Signor Presidente, le chiedo con fervore e umiltà, abbia pietà per COLUI – ultima notizia mentre scrivo -  che ha  compiuto “IL DISPERATO GESTO DI UCCIDERSI”  per avere  perso il lavoro senza riuscire a stringere tra i suoi pugni un barlume di speranza a  due giorni  dal Natale. Abbia pietà e si ricomponga con rispetto: non sorrida! Gli riconosca almeno dopo morto i diritti che non ha avuto, la dignità strappatagli, il furto del suo decoro e si astenga dall'offenderlo ancora. Chieda ai famigliari chi era costui. Io non l'ho conosciuto ma non mi fa dormire la notte facendomi sentire in colpa  perché io il lavoro “sì” e lui “no”.

Signor Presidente, la invito al rispetto di chi ha  visto il vuoto dinnanzi ai suoi occhi. La invito al rispetto  di chi  non è riuscito a sottrarsi  al  peso del “nulla”  che lo ha schiacciato per sempre.

 Signor Presidente, si astenga dal sorridere per non offendere ancora.

Ed ora, mi permetta  una piccola  incursione flash nella sua bella cucina:  la sua tavola imbandita da una bella  forma di formaggio dei nostri pastori sardi   inondando la sua cucina da una  gradevole fragranza.  Vedo sulla sua tavola l'arrosto d'agnello dorato e croccante, allevati dai nostri pastori con dedizione certosina. Il  vino abbondante dei nostri vigneti,  ricotte, salsicce e  prosciutti … 

Ma c'è, Signor Presidente, chi “latte non ha neppure per i suoi bimbi da crescere”. “Chi formaggio non ha”. “Chi carne non ha”. “Chi pane non ha!!!”.  Pensi Signor Presidente, alle tante tovaglie leggere!

Il lavoro, signor Presidente, non lo scordi,  è sinonimo della  dignità di ciascuno di noi.. 

Riversi sui sardi  il doveroso impegno per cui è stato eletto. Si ravveda, la prego!
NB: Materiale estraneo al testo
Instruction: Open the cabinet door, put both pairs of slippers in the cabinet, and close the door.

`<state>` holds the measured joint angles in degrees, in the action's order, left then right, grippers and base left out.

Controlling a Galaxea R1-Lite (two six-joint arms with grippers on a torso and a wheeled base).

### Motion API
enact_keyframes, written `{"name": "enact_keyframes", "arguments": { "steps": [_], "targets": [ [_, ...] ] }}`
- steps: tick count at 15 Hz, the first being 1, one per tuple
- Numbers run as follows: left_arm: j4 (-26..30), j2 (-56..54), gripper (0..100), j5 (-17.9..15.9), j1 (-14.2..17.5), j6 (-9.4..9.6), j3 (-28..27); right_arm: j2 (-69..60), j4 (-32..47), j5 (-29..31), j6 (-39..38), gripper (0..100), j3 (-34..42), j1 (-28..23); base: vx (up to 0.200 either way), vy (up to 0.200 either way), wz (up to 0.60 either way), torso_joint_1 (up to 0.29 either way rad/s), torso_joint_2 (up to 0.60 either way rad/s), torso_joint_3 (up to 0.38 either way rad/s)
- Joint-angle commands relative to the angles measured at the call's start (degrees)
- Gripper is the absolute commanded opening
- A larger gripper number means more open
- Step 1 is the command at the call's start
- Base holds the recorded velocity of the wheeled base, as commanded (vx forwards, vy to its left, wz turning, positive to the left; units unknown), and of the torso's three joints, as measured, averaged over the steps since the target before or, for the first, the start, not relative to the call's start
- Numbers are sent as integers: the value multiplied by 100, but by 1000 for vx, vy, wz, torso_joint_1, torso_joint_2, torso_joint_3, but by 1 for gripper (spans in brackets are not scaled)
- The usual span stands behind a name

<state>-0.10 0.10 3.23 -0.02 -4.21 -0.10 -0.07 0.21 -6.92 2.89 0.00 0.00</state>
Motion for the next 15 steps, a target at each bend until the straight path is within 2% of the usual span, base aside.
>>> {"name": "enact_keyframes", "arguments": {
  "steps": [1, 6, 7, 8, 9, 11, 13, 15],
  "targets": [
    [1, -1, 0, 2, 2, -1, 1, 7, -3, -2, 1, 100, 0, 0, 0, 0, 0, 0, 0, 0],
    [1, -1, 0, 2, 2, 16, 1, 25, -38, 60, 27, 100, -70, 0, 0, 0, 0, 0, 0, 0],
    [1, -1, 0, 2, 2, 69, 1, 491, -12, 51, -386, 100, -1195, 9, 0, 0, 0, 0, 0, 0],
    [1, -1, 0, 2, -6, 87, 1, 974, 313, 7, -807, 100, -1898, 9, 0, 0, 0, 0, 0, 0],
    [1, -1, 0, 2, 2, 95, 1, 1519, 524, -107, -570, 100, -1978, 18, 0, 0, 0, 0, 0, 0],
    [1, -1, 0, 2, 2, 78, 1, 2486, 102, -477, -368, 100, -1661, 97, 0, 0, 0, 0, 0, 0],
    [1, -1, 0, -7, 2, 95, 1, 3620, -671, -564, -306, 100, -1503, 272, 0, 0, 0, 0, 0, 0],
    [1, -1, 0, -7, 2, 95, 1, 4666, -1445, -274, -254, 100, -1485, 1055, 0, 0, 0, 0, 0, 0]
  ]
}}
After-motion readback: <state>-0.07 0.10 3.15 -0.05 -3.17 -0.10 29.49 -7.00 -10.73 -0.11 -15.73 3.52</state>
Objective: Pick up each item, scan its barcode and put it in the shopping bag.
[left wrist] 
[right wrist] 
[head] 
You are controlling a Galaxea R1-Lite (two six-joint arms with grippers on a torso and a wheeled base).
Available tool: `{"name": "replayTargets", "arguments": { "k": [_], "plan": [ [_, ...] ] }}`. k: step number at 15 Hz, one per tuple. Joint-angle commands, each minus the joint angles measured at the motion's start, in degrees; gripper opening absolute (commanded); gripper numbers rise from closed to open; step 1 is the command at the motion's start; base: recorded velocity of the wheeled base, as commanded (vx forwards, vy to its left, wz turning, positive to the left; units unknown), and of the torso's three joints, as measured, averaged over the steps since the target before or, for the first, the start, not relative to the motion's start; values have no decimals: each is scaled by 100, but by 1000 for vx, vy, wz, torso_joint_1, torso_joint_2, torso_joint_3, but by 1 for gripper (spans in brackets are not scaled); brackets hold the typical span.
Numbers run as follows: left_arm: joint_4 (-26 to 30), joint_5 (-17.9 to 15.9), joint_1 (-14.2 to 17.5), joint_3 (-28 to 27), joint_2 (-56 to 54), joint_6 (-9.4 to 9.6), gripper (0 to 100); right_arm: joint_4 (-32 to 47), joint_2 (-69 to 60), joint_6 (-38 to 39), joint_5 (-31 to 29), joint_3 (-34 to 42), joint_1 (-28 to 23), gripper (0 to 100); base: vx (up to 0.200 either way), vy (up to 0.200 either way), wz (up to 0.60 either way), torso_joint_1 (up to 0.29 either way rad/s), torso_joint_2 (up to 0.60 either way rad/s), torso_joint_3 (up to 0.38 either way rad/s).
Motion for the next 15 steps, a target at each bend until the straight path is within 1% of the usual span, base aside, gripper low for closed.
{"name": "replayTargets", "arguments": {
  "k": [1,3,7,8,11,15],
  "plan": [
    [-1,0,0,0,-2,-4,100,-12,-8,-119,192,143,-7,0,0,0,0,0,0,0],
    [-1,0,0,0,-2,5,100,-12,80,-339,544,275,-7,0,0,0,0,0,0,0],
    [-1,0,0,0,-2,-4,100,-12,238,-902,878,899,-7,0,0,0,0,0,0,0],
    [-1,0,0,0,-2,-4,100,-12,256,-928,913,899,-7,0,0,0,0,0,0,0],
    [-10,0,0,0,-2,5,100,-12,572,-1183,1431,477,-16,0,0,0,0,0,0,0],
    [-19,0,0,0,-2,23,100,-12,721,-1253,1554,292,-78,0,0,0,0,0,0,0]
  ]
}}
Ora Signor Presidente le racconto il sogno di questa mia notte: “la sua coscienza si era d'improvviso risvegliata ribellandosi e restituendo  ad altri i voti elettorali ricevuti impropriamente (come lei sa  i sogni vanno  riportati integralmente)  finendo così per capire finalmente   che non aveva mai posseduto  le carte per governare  il  popolo  sardo e quel  sparuto numero di voti risicati senza mai sapere  come  (nel sogno),  con sorprendente onestà rimetteva il suo mandato di Governatore consapevole del fatto che non avrebbe potuto continuare a far finta d'essere  “il nostro Presidente di Sardegna”. 

Infiniti auguri Dr Ugo Cappellacci e non si stupisca se ho la facoltà di indignarmi ancora.